Investigation of Single Semiconductor Nanowire Heterostructures Using Polarized Imaging Spectroscopy

In this work, we use optical spectroscopic techniques including micro-photoluminescence (PL), spatially-resolved PL imaging, time-resolved PL, PL polarization measurements to investigate the optical and electronic properties of single CdS and core-shell GaAs/AlGaAs nanowires (NWs) at both room and low temperatures.

CdS nanowires grown by the Vapor-Liquid-Solid (VLS) method show variation in morphology ranging from straight and uniform, to extremely irregular with bends, kinks, and irregular shaped clusters of material aggregating locally on the nanowires. At room temperature we observe that all nanowires, regardless of size and shape, emit PL with a single broad peak with Full Width at Half Maximum (FWHM) ~ 70 meV at energy below the band gap energy of bulk CdS (2.51 eV). The emission is often referred as the Near Band Edge (NBE) emission. At low temperature, PL emission from these nanowires are significantly different: PL from uniform wires still display a broad peak near 2.54 eV (FWHM ~32 meV) but irregular wires show a broad band with a high energy shoulder near ~2.54 eV and a number of sharp emission lines are observed on the lower energy side of the broad band. Spatially resolved PL imaging and temperature dependent PL measurements reveal that these sharp emission lines originate from specific positions along the nanowire and are completely quenched by 80-90K. Time-resolved measurements show that the decay times of the emission from the high energy shoulder (or near band edge) is very short (< 50 ps) while it is significantly longer for the sharp lines (500-1000 ps). We conclude that the sharp emission lines result from defect or surface related electron states.

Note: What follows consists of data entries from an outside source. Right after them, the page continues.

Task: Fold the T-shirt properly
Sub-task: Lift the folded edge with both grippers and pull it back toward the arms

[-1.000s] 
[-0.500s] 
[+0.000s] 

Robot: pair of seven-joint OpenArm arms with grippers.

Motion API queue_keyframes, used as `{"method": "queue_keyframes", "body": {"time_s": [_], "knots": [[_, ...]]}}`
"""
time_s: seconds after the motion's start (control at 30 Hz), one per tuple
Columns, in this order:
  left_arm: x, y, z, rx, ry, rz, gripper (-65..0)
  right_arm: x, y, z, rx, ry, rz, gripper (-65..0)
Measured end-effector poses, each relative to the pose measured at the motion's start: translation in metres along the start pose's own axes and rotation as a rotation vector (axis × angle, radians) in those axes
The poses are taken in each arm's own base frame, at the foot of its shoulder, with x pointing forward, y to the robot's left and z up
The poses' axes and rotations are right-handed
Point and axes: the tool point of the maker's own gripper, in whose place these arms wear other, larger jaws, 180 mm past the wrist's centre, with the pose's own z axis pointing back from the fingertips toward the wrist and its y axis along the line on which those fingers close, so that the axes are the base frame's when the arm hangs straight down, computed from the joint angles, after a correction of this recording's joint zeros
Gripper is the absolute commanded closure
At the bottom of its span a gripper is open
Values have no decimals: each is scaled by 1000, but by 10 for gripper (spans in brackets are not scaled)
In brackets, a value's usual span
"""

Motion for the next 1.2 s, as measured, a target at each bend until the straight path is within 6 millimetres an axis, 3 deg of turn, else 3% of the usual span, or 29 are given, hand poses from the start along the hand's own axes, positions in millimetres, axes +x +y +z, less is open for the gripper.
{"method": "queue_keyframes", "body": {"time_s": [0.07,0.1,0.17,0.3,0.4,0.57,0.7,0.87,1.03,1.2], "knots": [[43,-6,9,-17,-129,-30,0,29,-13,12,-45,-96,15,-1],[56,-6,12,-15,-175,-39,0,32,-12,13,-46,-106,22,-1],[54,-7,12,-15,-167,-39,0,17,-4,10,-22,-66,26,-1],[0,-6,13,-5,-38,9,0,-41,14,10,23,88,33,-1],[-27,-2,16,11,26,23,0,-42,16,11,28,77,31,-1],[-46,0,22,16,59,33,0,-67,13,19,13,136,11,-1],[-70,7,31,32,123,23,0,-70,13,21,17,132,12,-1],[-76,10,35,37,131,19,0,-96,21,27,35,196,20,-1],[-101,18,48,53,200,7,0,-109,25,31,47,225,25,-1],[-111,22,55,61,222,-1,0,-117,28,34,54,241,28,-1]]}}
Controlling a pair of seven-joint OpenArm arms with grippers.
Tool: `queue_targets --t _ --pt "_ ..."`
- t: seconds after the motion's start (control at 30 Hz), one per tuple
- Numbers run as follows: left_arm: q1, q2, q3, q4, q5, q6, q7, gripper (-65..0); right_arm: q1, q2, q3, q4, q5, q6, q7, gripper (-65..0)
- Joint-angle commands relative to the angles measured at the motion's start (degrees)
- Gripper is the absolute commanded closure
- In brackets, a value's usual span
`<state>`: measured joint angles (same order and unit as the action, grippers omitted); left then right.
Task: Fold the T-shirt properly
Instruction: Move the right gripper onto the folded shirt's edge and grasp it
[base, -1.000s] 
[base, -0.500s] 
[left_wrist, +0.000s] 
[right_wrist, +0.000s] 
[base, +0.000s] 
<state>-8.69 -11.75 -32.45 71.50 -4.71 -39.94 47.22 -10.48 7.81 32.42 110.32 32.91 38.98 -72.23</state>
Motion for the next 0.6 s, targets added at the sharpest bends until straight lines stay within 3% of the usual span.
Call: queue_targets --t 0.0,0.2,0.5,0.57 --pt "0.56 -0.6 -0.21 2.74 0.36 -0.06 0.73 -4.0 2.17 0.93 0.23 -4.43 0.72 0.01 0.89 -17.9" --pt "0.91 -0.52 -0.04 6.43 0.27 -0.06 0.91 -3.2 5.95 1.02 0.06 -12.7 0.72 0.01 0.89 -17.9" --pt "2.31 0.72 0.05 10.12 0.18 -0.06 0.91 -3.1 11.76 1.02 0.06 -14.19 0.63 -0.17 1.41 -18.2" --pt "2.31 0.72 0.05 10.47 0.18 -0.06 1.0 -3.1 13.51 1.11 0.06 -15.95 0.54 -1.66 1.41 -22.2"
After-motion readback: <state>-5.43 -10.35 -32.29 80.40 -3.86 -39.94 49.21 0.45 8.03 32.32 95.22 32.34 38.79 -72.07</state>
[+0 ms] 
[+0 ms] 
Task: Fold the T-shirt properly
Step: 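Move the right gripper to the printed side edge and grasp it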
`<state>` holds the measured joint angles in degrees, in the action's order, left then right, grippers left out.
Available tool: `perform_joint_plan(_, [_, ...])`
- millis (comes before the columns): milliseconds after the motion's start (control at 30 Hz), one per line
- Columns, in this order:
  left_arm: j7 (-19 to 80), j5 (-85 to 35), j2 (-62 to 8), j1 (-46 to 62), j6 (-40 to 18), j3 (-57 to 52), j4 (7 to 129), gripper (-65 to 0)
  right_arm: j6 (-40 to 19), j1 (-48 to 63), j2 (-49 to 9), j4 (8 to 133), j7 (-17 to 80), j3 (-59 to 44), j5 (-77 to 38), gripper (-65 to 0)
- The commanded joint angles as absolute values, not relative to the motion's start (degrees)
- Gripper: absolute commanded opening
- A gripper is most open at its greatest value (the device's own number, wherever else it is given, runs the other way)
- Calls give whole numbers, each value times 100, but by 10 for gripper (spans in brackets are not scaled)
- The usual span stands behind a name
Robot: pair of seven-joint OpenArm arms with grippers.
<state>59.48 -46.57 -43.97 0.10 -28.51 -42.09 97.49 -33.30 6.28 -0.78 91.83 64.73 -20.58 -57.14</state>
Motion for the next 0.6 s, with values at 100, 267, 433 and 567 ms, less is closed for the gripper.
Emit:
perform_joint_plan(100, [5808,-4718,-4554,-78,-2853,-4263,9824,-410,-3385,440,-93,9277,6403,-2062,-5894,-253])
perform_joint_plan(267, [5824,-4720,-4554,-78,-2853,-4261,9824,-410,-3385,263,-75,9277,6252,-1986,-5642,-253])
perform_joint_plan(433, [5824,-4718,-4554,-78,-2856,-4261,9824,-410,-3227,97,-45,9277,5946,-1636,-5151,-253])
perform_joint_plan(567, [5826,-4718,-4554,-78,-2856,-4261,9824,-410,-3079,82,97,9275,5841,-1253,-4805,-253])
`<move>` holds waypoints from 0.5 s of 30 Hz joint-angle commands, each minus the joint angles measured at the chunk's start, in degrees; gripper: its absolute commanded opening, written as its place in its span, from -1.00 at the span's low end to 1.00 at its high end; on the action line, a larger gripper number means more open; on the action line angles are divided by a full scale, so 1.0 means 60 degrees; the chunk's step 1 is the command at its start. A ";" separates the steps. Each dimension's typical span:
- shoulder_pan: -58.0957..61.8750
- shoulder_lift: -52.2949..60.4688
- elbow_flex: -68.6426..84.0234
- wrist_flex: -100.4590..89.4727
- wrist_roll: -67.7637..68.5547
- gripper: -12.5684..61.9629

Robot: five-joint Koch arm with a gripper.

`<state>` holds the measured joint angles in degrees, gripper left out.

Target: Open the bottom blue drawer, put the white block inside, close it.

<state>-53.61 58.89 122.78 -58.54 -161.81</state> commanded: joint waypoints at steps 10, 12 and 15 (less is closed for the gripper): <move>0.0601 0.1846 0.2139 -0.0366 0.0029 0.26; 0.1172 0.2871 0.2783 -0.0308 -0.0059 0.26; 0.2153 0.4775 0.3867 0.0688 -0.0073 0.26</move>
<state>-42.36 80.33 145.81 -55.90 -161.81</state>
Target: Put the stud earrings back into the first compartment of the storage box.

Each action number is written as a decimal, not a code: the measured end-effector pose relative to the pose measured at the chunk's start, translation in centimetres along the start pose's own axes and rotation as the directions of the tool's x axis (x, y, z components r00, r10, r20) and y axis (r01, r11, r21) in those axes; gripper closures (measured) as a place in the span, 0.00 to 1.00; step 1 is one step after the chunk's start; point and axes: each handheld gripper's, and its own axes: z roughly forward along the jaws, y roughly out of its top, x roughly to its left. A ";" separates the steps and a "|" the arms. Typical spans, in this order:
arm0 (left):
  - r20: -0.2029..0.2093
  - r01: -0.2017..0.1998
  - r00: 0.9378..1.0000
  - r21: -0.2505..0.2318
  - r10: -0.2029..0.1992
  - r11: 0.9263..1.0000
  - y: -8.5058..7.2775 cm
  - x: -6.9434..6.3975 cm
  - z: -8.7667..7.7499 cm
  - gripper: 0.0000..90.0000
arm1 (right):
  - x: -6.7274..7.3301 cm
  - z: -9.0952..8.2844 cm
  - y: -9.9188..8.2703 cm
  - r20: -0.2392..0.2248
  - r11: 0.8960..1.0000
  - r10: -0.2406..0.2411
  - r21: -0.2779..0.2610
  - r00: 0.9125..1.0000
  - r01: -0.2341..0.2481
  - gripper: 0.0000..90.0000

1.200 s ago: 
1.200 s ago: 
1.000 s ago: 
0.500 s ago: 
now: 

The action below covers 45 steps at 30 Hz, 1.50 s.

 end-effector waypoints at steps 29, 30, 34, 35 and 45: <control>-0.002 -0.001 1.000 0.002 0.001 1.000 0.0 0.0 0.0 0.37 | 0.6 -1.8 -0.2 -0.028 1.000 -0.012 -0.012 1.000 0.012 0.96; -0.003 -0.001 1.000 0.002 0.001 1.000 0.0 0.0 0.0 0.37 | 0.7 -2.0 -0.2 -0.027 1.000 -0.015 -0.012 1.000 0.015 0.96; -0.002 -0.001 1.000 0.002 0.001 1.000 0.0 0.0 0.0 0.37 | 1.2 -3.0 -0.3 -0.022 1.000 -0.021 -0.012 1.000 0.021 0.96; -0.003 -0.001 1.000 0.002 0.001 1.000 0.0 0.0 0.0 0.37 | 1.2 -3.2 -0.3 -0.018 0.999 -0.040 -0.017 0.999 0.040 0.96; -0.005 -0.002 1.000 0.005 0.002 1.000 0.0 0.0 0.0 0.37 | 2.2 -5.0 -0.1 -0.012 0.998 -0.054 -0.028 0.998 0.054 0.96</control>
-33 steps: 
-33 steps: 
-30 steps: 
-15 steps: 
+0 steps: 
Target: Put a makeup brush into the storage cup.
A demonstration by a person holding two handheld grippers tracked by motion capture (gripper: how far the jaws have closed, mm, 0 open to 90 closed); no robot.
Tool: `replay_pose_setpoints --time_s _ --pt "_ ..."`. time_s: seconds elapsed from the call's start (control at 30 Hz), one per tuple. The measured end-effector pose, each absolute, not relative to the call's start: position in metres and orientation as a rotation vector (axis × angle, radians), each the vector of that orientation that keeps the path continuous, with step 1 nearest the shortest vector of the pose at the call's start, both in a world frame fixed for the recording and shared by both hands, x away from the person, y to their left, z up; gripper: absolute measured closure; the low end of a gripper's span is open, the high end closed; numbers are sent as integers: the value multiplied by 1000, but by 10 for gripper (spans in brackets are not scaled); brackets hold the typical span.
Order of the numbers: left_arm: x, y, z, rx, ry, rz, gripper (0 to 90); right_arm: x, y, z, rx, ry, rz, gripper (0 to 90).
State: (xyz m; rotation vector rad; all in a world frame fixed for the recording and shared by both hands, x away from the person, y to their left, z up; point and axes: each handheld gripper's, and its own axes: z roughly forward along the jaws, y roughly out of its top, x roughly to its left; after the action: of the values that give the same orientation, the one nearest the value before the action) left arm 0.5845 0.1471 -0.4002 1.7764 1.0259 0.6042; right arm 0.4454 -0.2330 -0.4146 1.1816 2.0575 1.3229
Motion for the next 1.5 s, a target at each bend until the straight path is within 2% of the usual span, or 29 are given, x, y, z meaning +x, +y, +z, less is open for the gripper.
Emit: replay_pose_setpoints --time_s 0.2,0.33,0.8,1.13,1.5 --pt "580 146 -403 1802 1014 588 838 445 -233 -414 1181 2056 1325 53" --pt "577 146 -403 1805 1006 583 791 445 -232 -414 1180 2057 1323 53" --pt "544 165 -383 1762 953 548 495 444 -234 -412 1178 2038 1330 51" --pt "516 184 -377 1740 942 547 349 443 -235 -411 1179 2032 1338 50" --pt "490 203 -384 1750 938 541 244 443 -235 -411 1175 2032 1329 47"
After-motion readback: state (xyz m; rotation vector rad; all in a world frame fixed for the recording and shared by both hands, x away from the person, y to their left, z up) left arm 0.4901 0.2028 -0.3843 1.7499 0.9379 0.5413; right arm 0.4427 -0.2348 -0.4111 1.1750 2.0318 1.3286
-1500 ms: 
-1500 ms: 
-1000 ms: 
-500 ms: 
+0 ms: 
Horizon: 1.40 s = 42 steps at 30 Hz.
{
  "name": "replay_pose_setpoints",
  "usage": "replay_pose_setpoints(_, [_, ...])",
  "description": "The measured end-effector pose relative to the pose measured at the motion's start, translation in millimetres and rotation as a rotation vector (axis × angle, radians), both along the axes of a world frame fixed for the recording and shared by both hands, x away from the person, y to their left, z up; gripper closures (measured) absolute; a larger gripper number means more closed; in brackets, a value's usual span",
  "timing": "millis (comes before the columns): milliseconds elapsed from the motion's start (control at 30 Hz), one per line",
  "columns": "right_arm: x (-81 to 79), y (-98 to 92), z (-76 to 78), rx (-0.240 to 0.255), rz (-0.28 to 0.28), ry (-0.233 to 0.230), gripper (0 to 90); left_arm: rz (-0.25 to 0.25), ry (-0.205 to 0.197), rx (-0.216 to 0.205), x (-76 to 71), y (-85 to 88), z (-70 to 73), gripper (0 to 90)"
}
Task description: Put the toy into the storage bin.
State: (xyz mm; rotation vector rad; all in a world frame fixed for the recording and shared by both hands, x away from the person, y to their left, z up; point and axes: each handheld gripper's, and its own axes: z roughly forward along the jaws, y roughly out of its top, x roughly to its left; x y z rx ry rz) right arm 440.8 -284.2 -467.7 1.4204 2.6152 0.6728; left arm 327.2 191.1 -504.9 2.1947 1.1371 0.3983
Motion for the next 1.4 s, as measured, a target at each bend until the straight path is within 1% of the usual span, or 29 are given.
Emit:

For single core-shell GaAs/AlGaAs nanowires, we observe an order-of-magnitude higher quantum efficiency for emission than for bare GaAs nanowires. This results from passivation of the GaAs surface with AlGaAs, reducing non-radiative surface recombination. Non-equilibrium spin distributions in single GaAs/AlGaAs core-shell nanowires are excited using resonant polarized excitation at low temperature (6 K). The large dielectric mismatch between the semiconductor nanowire (epsilon = 12 for GaAs and AlGaAs in this case) and the surrounding vacuum (epsilon = 1) results in significant polarization anisotropy of both excitation and emission at all excitation energies. We observe a significant increase in PL intensity (by a factor of ~ 70) occurs when the exciting laser is polarized along the nanowire versus perpendicular to it. The suppression of the electromagnetic (photon) field in these nanowires results directly in a corresponding suppression of the radiative rate for excitonic dipoles aligned perpendicularly to the nanowire. We observe two strong resonances at 1-LO and 2-LO phonons of GaAs and a third resonance likely from electronic states of the AlGaAs shell. More interestingly, we observe that the polarization of the PL emission is strongly enhanced as the excitation energy comes closer to resonance with the exciton emission. This strong polarization enhancement indicates that resonant excitation creates non-equilibrium exciton spin distributions near resonance. Rate equation modeling allows us to estimate the spin relaxation times which range from ~5 ps at high energies to ~50ps at energies close to resonance.

Our results suggest the use of polarization measurements, spatially- and temporally-resolved optical spectroscopies are important tools for rapidly characterizing nanowire growth for the optimization of future applications in nano devices.